_Your instructions_
Look below for the line containing "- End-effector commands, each"; from there through the line containing "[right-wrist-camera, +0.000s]", both lines included, please set down each line exactly and nothing else.

_Data section_

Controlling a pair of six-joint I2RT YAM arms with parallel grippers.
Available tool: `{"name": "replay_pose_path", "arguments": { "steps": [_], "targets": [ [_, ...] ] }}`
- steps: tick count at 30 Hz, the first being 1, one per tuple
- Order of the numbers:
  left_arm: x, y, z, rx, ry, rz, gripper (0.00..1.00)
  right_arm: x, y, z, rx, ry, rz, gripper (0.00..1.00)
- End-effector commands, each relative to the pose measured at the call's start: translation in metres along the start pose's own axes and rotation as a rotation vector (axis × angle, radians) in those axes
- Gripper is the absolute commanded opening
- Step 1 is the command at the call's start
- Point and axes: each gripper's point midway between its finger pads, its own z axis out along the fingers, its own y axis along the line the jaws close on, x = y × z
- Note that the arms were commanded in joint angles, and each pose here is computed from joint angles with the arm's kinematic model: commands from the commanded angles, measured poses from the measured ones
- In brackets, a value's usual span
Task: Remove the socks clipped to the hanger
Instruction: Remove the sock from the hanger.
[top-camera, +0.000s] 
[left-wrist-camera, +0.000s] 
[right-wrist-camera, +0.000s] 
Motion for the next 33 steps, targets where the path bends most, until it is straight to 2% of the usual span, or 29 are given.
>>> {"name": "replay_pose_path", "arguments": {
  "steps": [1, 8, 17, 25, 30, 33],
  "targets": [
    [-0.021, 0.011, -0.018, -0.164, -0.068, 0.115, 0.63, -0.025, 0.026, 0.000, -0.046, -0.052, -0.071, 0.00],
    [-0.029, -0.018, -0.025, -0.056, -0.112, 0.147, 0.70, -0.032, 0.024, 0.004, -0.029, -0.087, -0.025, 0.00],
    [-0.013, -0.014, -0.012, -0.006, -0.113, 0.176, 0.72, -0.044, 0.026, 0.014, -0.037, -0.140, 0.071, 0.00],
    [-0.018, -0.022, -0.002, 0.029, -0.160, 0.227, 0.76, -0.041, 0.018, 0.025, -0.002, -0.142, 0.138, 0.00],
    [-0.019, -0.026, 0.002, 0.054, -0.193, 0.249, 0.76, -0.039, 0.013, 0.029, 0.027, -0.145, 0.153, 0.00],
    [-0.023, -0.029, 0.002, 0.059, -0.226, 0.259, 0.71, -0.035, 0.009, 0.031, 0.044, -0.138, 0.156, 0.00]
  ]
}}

_Response_
- End-effector commands, each relative to the pose measured at the call's start: translation in metres along the start pose's own axes and rotation as a rotation vector (axis × angle, radians) in those axes
- Gripper is the absolute commanded opening
- Step 1 is the command at the call's start
- Point and axes: each gripper's point midway between its finger pads, its own z axis out along the fingers, its own y axis along the line the jaws close on, x = y × z
- Note that the arms were commanded in joint angles, and each pose here is computed from joint angles with the arm's kinematic model: commands from the commanded angles, measured poses from the measured ones
- In brackets, a value's usual span
Task: Remove the socks clipped to the hanger
Instruction: Remove the sock from the hanger.
[top-camera, +0.000s] 
[left-wrist-camera, +0.000s] 
[right-wrist-camera, +0.000s] 

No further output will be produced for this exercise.